● **WORK TO COMPLETE**
Please retype the listing below word for word and exclude its images.

● **INPUT DATA**
------------------------------------------------------------
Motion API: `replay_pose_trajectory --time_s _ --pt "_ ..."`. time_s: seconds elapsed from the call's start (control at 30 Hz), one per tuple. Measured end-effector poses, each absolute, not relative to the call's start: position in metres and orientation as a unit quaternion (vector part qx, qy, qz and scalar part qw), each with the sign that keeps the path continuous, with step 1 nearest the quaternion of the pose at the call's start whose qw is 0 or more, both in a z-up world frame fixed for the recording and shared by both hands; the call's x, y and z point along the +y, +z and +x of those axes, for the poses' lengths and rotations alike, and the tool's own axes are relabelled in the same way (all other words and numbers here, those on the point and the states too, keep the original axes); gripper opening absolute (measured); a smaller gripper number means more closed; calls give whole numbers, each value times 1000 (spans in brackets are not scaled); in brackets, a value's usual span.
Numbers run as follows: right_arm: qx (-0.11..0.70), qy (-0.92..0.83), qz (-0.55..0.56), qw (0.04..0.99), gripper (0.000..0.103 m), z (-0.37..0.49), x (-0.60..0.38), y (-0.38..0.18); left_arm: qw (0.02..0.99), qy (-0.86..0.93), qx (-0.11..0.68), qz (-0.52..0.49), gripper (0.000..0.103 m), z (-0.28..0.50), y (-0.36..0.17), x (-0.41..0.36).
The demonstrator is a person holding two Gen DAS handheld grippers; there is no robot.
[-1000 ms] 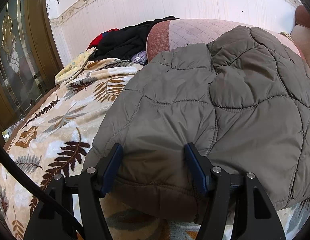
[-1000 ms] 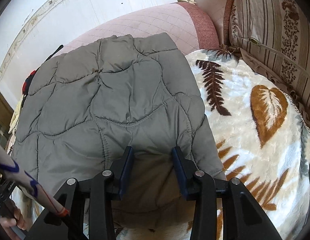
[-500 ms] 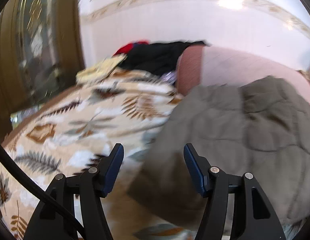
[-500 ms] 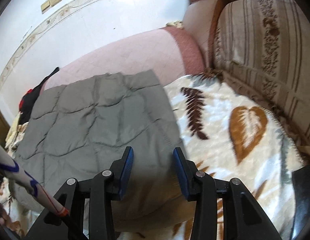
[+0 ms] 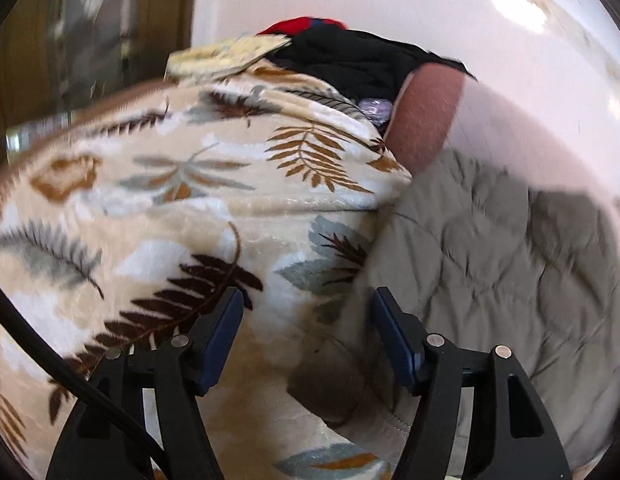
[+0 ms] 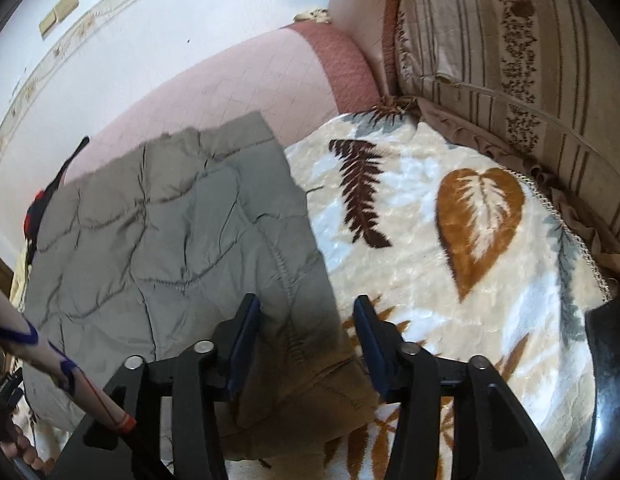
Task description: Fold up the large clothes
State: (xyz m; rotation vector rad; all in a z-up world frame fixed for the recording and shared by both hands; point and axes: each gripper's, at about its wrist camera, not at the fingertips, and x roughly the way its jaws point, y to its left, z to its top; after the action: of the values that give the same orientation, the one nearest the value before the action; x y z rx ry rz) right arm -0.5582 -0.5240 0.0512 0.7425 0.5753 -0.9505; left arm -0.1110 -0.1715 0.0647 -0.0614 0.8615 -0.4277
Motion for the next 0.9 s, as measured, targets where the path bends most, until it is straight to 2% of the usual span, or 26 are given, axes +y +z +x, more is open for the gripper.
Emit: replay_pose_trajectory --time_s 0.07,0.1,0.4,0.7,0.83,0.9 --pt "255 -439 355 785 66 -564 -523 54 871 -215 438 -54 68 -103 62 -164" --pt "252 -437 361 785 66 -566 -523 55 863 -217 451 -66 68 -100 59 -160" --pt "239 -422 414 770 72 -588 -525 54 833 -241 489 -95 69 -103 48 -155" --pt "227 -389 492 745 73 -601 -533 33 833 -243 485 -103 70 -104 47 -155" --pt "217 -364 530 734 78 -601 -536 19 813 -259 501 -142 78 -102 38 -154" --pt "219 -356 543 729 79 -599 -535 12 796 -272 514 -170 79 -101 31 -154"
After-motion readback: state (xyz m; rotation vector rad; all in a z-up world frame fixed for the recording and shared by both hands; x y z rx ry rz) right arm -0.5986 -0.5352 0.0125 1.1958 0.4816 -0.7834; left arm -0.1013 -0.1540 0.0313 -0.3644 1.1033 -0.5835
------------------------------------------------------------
● **SOLUTION TO THIS PROBLEM**
Motion API: `replay_pose_trajectory --time_s _ --pt "_ ..."`. time_s: seconds elapsed from the call's start (control at 30 Hz), one per tuple. Measured end-effector poses, each absolute, not relative to the call's start: position in metres and orientation as a unit quaternion (vector part qx, qy, qz and scalar part qw), each with the sign that keeps the path continuous, with step 1 nearest the quaternion of the pose at the call's start whose qw is 0 or more, both in a z-up world frame fixed for the recording and shared by both hands; the call's x, y and z point along the +y, +z and +x of those axes, for the poses' lengths and rotations alike, and the tool's own axes are relabelled in the same way (all other words and numbers here, those on the point and the states too, keep the original axes); gripper opening absolute (measured); a smaller gripper number means more closed; calls give whole numbers, each value times 1000 (spans in brackets are not scaled); in brackets, a value's usual span.
Numbers run as follows: right_arm: qx (-0.11..0.70), qy (-0.92..0.83), qz (-0.55..0.56), qw (0.04..0.99), gripper (0.000..0.103 m), z (-0.37..0.49), x (-0.60..0.38), y (-0.38..0.18); left_arm: qw (0.02..0.99), qy (-0.86..0.93), qx (-0.11..0.68), qz (-0.52..0.49), gripper (0.000..0.103 m), z (-0.28..0.50), y (-0.36..0.17), x (-0.41..0.36).
The demonstrator is a person holding two Gen DAS handheld grippers; there is no robot.
[-1000 ms] 
[-1000 ms] 
[-500 ms] 
[-500 ms] 
[+0 ms] 
[+0 ms] 
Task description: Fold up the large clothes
State: (xyz m; rotation vector rad; all in a z-up world frame fixed for the recording and shared by both hands; point and axes: each gripper's, at about its wrist camera, not at the fingertips, and x roughly the way its jaws point, y to its left, z to its top; after the action: of the values that give the same orientation, the one nearest the value before the action; x y z rx ry rz) right arm -0.5582 -0.5240 0.0512 0.7425 0.5753 -0.9505; left arm -0.1110 -0.1715 0.0647 -0.0614 0.8615 -0.4277
Motion for the next 0.9 s, as measured, targets where the path bends most, until it is straight to 2% of the usual span, or 26 are given, axes +y +z +x, more is open for the gripper.
Emit: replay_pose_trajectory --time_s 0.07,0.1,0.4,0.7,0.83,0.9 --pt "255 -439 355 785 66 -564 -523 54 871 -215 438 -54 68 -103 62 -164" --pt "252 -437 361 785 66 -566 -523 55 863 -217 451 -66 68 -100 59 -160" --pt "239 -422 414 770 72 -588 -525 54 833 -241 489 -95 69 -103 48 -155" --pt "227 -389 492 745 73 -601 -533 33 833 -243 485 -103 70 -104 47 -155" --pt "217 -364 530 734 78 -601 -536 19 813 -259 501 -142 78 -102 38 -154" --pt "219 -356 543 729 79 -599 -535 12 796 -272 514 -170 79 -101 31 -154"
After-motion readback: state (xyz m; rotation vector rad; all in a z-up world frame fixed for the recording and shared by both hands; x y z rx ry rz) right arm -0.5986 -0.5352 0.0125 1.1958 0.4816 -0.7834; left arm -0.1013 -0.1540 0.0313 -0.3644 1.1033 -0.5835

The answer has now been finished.